Por el contrario, respecto de Eufrasia , ésta es su primera condena y su conducta aparece como supeditada a las indicaciones de su suegra, avezada en la materia, por lo que estimamos ajustado a derecho imponerle la pena de prisión de tres años.

La multa se fija en función de la tasación obrante al f. 174, no impugnada por las defensas.

Finalmente y en relación a Edmundo si bien no concurre circunstancia alguna, estimamos procedente imponer la pena de prisión de dos años, situada en la mitad superior de la imponible, que permite la regla 6ª del art. 66 C.P, y ello porque aun no habiendo apreciado el tipo agravado del art. 551.1º, la gravedad de los hechos es incuestionable, no solo por la amenaza concreta proferida por el acusado, sino por la turba que él dirigía y que arrojando piedra a los funcionarios, pretendía impedir su actuación SEPTIMO.- A tenor de lo dispuesto en los arts. 127 y 374 C.P procede el comiso de las sustancias estupefacientes y efectos incautados, así como la adjudicación directamente al Estado del dinero intervenido por constar su ilícita procedencia.

OCTAVO.- Conforme a lo establecido en los art. 123 CP y 240 LECr. se condena a cada uno de los acusados condenados al pago de una cuarta parte de las costas procesales causadas, declarando una cuarta parte de oficio.

VISTOS, los artículos citados y demás de general y pertinente aplicación.

Fallo


PRIMERO.- Que debemos condenar y condenamos a Clemencia y a Eufrasia , como autoras responsables de un delito contra la salud pública ya definido, con la concurrencia de la circunstancia agravante de reincidencia en la primera y sin circunstancia modificativas de la responsabilidad penal en la segunda, a las penas de prisión de cinco años a Clemencia y de tres años a Eufrasia , con inhabilitación especial para el ejercicio del derecho de sufragio pasivo durante el tiempo de la condena, multa de 12.000 € con veinte días de responsabilidad personal subsidiaria en caso de impago y pago de una cuarta parte de las costas procesales, a cada una de ellas.
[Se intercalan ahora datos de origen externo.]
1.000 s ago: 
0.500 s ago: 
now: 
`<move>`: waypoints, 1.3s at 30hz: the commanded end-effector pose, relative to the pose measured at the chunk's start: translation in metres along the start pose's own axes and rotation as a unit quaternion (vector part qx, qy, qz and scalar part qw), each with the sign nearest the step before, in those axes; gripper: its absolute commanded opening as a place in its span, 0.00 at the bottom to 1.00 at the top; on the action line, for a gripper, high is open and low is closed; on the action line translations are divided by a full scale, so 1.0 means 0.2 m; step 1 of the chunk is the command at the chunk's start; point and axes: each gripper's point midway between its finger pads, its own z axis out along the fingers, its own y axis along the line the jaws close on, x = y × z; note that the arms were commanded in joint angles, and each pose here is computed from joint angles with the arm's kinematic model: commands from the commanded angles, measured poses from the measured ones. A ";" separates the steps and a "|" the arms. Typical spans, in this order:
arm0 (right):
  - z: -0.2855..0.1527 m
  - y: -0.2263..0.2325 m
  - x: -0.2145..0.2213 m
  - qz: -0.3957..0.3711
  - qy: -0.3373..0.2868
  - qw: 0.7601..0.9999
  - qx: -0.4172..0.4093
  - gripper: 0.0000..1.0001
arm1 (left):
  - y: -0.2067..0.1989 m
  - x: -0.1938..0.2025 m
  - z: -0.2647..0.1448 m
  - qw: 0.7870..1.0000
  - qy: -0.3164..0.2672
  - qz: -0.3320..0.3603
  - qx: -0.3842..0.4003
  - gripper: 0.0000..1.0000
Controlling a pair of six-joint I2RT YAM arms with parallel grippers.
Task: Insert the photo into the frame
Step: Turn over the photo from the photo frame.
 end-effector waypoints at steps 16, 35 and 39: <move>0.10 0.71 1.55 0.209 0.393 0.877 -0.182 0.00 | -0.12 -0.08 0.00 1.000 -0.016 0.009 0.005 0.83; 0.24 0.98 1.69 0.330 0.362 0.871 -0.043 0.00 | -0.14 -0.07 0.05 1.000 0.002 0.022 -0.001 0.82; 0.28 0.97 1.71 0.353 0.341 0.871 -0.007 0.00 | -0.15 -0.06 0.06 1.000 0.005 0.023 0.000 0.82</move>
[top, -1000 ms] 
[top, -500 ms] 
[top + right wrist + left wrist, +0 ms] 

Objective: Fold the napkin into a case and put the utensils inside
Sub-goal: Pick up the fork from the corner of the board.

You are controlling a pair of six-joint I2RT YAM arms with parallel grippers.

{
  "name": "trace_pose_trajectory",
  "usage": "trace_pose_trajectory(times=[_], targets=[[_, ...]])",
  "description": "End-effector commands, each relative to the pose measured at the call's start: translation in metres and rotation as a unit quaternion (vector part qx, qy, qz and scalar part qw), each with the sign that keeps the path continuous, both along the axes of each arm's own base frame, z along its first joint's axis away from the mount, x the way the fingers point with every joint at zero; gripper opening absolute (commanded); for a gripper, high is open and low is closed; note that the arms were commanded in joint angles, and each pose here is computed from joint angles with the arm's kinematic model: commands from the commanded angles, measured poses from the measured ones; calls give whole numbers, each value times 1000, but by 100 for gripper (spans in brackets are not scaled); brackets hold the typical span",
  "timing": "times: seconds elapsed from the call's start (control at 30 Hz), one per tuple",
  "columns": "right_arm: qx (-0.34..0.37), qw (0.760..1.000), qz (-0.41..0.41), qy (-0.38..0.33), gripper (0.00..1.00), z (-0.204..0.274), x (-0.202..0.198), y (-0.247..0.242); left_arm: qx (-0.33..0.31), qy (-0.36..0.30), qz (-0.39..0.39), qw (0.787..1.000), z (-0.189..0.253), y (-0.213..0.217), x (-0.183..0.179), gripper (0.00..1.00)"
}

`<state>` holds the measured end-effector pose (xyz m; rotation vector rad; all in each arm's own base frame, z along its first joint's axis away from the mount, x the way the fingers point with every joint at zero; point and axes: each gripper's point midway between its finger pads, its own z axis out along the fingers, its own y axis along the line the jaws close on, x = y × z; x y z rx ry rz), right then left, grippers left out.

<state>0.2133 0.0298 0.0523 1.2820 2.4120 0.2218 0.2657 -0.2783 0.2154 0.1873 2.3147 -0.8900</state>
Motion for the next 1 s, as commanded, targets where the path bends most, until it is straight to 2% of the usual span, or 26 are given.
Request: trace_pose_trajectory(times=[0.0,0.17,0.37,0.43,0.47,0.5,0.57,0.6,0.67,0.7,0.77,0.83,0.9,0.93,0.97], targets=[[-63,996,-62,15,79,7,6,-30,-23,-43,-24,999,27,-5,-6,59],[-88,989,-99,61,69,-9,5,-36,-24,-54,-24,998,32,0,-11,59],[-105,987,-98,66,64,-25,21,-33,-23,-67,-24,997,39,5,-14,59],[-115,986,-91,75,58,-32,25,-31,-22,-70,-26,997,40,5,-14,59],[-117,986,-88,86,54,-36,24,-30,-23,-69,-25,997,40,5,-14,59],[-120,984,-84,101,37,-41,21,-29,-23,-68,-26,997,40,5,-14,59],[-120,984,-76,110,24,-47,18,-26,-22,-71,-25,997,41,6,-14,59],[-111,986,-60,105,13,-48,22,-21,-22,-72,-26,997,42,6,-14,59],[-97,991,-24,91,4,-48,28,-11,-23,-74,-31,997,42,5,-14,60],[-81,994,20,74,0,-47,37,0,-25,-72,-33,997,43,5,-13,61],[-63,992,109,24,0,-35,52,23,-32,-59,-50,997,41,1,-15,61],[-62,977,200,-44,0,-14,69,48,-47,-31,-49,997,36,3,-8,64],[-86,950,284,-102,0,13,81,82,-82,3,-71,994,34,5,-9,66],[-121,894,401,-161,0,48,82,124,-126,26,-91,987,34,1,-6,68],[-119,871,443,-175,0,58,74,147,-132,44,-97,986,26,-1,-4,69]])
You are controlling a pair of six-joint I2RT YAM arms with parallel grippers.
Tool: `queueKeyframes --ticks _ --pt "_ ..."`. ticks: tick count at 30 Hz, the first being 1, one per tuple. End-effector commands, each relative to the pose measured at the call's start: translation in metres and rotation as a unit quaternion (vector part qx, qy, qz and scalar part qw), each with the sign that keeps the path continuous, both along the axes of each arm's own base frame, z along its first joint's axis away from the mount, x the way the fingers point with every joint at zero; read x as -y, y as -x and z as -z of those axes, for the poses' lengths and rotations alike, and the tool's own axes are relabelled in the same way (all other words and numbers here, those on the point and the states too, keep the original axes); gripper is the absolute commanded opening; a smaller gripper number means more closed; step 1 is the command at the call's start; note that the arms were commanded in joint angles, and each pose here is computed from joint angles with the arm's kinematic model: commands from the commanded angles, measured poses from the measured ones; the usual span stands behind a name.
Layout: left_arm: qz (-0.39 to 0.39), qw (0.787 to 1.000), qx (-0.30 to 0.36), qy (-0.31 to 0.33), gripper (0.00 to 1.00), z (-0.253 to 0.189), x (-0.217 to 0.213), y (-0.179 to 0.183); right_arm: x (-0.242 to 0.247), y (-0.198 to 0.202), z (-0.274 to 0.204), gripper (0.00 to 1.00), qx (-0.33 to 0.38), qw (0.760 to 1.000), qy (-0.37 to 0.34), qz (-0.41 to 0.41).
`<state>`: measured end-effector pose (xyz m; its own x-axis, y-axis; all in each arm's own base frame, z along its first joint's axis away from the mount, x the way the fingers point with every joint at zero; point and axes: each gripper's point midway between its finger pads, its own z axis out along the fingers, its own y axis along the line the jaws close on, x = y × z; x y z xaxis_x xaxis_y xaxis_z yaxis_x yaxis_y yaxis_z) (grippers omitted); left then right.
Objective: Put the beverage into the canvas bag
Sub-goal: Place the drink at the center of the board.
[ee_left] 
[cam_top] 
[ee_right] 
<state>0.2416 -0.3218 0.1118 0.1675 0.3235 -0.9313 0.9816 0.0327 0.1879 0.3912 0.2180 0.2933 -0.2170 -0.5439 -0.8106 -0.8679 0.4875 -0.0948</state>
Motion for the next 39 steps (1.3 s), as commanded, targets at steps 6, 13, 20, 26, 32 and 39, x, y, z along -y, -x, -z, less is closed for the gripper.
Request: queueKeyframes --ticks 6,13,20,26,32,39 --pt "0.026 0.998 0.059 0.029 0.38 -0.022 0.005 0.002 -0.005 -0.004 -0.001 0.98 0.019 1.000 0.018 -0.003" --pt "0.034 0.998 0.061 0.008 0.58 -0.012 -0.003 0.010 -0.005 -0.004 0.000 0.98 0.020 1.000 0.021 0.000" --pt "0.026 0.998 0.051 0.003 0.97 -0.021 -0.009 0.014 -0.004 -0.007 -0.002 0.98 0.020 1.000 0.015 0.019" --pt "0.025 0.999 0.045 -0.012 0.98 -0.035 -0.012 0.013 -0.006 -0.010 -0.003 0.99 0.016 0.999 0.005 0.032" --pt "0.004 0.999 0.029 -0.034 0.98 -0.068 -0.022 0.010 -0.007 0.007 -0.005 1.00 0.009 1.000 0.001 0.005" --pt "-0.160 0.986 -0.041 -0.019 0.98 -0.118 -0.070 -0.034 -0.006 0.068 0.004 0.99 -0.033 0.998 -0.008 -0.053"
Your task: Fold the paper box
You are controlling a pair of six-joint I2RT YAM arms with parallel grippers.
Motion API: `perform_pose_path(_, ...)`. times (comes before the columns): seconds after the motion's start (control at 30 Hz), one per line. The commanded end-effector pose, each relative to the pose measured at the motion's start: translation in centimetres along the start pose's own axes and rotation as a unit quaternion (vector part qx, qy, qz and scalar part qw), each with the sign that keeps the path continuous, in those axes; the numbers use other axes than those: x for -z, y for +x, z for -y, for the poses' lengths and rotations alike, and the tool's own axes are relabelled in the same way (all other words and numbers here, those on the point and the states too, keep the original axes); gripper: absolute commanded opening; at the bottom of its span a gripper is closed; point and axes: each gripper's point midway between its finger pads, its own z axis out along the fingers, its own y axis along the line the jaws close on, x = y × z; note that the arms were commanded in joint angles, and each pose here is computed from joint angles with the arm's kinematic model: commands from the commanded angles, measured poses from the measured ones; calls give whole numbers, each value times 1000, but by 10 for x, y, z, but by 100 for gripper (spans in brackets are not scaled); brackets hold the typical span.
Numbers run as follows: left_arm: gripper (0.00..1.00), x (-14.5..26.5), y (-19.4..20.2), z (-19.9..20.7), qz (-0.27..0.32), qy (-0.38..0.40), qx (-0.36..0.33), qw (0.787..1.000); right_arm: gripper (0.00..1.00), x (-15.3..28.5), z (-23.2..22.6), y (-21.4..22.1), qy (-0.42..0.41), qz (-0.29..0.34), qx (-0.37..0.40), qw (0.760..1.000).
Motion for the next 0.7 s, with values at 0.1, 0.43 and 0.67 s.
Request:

SEGUNDO.- Que debemos absolver y absolvemos libremente a Millán del delito contra la salud pública del que venía acusado, declarando de oficio una cuarta parte de las costas procesales.



TERCERO.- Que debemos condenar y condenamos a Roman como autor responsable de un delito de atentado, sin la concurrencia de circunstancia modificativas de la responsabilidad criminal, a la pena de prisión de dos años, con inhabilitación especial para el ejercicio del derecho de sufragio pasivo por igual tiempo, así como al pago de una cuarta parte de las costas procesales.

Se acuerda el comiso de las sustancias y efectos incautados a los que se dará el destino legal y la adjudicación directamente al Estado del dinero intervenido.

Para el cumplimiento de las penas impuestas abónese a los acusados el tiempo que hayan estado privados de libertad por esta causa.

Alcense cuantas medidas pendieran sobre el acusado absuelto Notifíquese esta resolución a las partes, haciéndoles saber que no es firme y que contra la misma podrán interponer recurso de apelación ante la Sala de lo Civil y Penal del Tribunal Superior de Justicia de la Comunidad de Madrid, en el plazo de diez días siguientes a su notificación, conforme a lo dispuesto en los art. 846 ter, 790, 792 de la Ley de Enjuiciamiento Criminal.

Así por esta Sentencia de la que se llevará certificación al Rollo de Sala, lo pronunciamos, mandamos y firmamos.

PUBLICACION.- Leída y publicada fue la anterior resolución a 19 de octubre de 2018. Doy fe.